====== Extracted material
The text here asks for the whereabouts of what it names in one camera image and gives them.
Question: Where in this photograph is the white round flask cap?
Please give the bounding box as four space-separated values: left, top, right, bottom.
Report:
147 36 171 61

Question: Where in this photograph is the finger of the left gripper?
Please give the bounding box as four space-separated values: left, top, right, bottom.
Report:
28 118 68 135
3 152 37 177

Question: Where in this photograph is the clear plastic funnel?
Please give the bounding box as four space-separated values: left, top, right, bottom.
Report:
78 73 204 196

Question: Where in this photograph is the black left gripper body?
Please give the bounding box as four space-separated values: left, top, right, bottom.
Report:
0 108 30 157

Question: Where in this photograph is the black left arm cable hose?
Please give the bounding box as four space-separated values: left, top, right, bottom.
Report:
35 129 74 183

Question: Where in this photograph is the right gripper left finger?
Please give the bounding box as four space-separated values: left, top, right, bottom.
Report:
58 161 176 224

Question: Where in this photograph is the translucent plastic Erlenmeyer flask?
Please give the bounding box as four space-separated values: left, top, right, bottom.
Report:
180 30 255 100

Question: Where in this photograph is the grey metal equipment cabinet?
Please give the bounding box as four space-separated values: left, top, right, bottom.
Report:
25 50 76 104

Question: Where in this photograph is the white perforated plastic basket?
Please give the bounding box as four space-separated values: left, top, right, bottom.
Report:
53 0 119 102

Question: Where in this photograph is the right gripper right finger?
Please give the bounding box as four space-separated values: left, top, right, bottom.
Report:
============
» What you need to do:
Reproduce each line of the records in which the string "Question" appears.

» Worked solution:
Question: Where in this photograph is the white round flask cap?
Question: Where in this photograph is the finger of the left gripper?
Question: Where in this photograph is the clear plastic funnel?
Question: Where in this photograph is the black left gripper body?
Question: Where in this photograph is the black left arm cable hose?
Question: Where in this photograph is the right gripper left finger?
Question: Where in this photograph is the translucent plastic Erlenmeyer flask?
Question: Where in this photograph is the grey metal equipment cabinet?
Question: Where in this photograph is the white perforated plastic basket?
Question: Where in this photograph is the right gripper right finger?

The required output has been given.